## WHAT THE TASK REQUIRES
In the data below, find every line with the string "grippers" and pull it out.

## DATA SEGMENT
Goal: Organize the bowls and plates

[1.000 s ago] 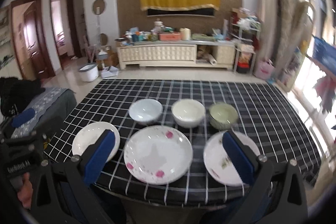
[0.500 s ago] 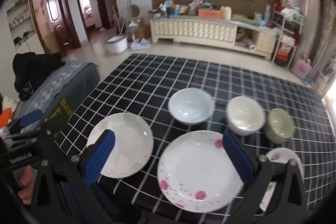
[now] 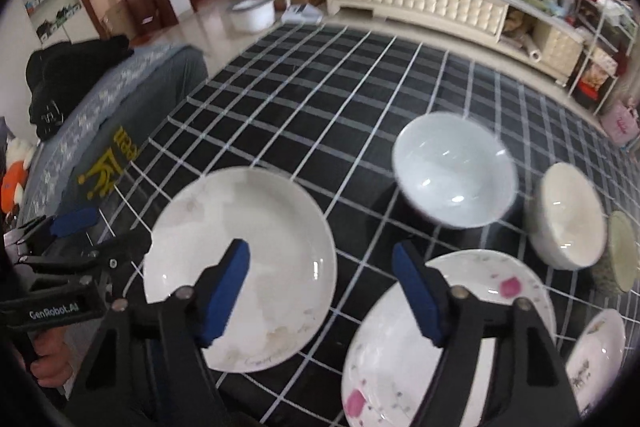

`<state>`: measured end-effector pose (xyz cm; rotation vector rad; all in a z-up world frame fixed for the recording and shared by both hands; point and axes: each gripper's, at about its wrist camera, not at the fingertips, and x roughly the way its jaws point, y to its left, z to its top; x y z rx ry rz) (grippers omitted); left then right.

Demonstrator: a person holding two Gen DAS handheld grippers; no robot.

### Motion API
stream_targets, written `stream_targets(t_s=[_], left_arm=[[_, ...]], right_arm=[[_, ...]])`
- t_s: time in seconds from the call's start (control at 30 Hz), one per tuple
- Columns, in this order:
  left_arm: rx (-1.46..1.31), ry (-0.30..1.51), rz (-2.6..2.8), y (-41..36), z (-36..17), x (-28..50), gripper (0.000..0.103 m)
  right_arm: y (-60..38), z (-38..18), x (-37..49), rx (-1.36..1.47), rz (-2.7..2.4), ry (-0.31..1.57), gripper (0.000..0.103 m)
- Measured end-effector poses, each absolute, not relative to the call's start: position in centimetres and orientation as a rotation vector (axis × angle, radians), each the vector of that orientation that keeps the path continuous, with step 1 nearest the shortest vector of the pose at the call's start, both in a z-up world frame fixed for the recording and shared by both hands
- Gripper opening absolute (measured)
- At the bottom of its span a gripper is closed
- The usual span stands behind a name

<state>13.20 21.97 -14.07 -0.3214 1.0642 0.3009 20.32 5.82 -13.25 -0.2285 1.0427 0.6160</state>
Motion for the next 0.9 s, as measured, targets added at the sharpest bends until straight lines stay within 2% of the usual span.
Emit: stream_targets(t_s=[0.13, 0.2, 0.33, 0.4, 0.5, 0.57, 0.9], left_arm=[[-0.344, 1.143, 0.315, 23.0, -16.4, 14.0, 0.073], [-0.355, 1.174, 0.315, 23.4, -17.3, 14.2, 0.062], [-0.376, 1.228, 0.321, 23.8, -19.1, 14.6, 0.05], [-0.371, 1.25, 0.326, 23.7, -19.8, 14.9, 0.041], [-0.416, 1.241, 0.266, 23.5, -19.9, 15.0, 0.025], [-0.393, 1.236, 0.26, 23.2, -19.7, 15.1, 0.024], [-0.398, 1.225, 0.243, 23.6, -19.4, 15.1, 0.02]], right_arm=[[6.3, -15.0, 21.0, -0.225, 0.618, 1.105, 0.071], [6.4, -15.7, 21.2, -0.23, 0.616, 1.129, 0.066], [6.0, -17.0, 21.8, -0.209, 0.601, 1.18, 0.048], [5.8, -17.4, 21.9, -0.186, 0.583, 1.193, 0.044], [5.5, -17.8, 21.8, -0.156, 0.555, 1.208, 0.034], [5.4, -18.1, 21.8, -0.136, 0.546, 1.22, 0.024], [4.4, -17.5, 21.0, -0.028, 0.481, 1.173, 0.02]])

## PROBLEM SOLUTION
`<state>`: measured end-effector pose (xyz cm; rotation vector rad; all in a z-up world frame fixed for the recording and shared by both hands; point and axes: each gripper's, at about its wrist camera, not at the fingertips, and x roughly the way its jaws point, y to its left, z to its top; x y z rx ry rz) (grippers omitted); left then right.
Demonstrator: a person holding two Gen DAS handheld grippers; no robot.

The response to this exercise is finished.